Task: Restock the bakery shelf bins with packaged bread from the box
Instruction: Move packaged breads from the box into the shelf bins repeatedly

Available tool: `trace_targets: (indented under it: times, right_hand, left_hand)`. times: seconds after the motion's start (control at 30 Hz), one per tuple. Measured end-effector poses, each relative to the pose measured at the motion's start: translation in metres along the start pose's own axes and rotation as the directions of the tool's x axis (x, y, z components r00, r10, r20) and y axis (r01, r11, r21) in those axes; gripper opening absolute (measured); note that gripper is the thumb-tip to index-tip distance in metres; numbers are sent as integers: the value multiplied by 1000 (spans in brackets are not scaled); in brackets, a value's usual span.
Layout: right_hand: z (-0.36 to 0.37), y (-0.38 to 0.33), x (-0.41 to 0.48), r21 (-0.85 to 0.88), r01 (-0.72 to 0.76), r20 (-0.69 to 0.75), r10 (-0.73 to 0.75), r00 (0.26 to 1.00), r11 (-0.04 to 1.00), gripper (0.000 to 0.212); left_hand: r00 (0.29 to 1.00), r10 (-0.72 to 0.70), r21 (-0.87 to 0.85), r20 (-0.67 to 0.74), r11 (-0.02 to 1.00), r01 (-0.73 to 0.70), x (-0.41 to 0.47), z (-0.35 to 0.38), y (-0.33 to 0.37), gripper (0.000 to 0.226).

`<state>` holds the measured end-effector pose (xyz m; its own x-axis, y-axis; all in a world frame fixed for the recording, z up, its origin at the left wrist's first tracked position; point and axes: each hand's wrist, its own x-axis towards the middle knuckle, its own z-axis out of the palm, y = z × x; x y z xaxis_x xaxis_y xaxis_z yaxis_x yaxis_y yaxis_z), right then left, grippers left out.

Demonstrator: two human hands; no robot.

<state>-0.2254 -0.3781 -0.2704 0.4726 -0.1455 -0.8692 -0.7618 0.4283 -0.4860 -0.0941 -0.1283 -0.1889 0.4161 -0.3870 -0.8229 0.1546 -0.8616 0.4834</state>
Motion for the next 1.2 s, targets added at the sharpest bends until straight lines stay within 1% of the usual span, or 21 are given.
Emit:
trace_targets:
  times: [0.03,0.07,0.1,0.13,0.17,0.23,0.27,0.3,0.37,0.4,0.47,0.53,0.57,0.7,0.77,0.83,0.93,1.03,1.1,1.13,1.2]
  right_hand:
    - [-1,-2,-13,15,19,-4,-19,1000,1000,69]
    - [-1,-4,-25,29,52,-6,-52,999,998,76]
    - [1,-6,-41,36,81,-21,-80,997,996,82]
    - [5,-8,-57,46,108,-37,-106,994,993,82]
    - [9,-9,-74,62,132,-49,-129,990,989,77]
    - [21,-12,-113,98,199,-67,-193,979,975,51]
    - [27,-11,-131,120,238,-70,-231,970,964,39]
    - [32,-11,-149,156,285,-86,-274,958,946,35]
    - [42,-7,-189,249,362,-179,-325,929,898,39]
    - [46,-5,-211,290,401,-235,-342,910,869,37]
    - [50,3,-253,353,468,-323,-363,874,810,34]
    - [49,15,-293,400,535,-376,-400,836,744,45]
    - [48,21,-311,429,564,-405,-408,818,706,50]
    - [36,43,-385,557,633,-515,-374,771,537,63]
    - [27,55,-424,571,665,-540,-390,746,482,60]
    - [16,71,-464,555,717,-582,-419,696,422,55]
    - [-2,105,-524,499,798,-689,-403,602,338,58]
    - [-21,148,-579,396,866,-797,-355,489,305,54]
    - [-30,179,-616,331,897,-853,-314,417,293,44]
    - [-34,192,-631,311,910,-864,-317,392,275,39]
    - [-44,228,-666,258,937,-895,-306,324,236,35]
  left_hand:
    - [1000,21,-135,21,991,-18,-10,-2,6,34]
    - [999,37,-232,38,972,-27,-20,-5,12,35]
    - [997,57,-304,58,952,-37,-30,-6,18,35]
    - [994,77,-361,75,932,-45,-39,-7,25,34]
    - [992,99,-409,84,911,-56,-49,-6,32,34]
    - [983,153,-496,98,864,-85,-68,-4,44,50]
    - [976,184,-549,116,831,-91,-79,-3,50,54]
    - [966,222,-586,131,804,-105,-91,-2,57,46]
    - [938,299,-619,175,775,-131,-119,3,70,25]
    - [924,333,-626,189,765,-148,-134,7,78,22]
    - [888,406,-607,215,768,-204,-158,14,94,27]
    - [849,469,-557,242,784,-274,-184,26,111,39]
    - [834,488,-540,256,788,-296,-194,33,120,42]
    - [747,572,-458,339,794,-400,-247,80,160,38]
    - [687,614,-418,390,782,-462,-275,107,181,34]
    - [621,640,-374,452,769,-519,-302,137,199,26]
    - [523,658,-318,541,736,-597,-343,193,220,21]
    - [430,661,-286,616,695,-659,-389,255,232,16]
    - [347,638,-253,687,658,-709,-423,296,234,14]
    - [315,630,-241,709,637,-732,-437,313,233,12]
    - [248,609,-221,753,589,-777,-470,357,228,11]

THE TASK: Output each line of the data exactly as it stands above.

EXERCISE ANSWER:
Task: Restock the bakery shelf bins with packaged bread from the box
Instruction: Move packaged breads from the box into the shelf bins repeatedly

Available tool: `trace_targets: (indented under it: times, right_hand, left_hand)`. times: seconds after the motion's start (control at 30 Hz), one per tuple. Measured end-effector poses, each relative to the pose measured at the motion's start: translation in metres along the start pose's own axes and rotation as the directions of the tool's x axis (x, y, z components r00, r10, r20) and y axis (r01, r11, r21) in those axes; gripper opening absolute (measured); note that gripper is the thumb-tip to index-tip distance in metres; numbers are sent as integers: the value multiplied by 1000 (spans in brackets are not scaled); in brackets, a value's usual span.
Layout: right_hand: z (-0.36 to 0.37), y (-0.38 to 0.33), x (-0.41 to 0.48), r21 (-0.85 to 0.88), r01 (-0.72 to 0.76), r20 (-0.69 to 0.75), r10 (-0.73 to 0.75), r00 (0.26 to 1.00), r11 (-0.04 to 1.00), gripper (0.000 to 0.212); left_hand: r00 (0.29 to 1.00), r10 (-0.72 to 0.70), r21 (-0.87 to 0.85), r20 (-0.67 to 0.74), r11 (-0.02 to 1.00), r01 (-0.73 to 0.70), x (-0.41 to 0.47), z (-0.35 to 0.38), y (-0.33 to 0.37), gripper (0.000 to 0.226).

`<state>` holds the measured end-effector pose (xyz m; its own x-axis, y-axis; all in a world frame fixed for the recording, z up, its origin at the left wrist's first tracked position; point and axes: each hand's wrist, its own x-axis towards the middle knuckle, its own z-axis out of the palm, y = z × x; x y z xaxis_x xaxis_y xaxis_z yaxis_x yaxis_y yaxis_z), right then left, grippers left out.

Demonstrator: two human hands; no robot.

<state>-0.2254 -0.3781 -0.2704 0.4726 -0.1455 -0.8692 -0.7618 0.4283 -0.4860 -0.0941 -0.1283 -0.1889 0.4161 -0.3870 -0.8229 0.1546 -0.8616 0.4834</state>
Motion for the next 1.2 s, targets added at the sharpest bends until straight lines stay within 1% of the usual span, or 21 are given.
Emit:
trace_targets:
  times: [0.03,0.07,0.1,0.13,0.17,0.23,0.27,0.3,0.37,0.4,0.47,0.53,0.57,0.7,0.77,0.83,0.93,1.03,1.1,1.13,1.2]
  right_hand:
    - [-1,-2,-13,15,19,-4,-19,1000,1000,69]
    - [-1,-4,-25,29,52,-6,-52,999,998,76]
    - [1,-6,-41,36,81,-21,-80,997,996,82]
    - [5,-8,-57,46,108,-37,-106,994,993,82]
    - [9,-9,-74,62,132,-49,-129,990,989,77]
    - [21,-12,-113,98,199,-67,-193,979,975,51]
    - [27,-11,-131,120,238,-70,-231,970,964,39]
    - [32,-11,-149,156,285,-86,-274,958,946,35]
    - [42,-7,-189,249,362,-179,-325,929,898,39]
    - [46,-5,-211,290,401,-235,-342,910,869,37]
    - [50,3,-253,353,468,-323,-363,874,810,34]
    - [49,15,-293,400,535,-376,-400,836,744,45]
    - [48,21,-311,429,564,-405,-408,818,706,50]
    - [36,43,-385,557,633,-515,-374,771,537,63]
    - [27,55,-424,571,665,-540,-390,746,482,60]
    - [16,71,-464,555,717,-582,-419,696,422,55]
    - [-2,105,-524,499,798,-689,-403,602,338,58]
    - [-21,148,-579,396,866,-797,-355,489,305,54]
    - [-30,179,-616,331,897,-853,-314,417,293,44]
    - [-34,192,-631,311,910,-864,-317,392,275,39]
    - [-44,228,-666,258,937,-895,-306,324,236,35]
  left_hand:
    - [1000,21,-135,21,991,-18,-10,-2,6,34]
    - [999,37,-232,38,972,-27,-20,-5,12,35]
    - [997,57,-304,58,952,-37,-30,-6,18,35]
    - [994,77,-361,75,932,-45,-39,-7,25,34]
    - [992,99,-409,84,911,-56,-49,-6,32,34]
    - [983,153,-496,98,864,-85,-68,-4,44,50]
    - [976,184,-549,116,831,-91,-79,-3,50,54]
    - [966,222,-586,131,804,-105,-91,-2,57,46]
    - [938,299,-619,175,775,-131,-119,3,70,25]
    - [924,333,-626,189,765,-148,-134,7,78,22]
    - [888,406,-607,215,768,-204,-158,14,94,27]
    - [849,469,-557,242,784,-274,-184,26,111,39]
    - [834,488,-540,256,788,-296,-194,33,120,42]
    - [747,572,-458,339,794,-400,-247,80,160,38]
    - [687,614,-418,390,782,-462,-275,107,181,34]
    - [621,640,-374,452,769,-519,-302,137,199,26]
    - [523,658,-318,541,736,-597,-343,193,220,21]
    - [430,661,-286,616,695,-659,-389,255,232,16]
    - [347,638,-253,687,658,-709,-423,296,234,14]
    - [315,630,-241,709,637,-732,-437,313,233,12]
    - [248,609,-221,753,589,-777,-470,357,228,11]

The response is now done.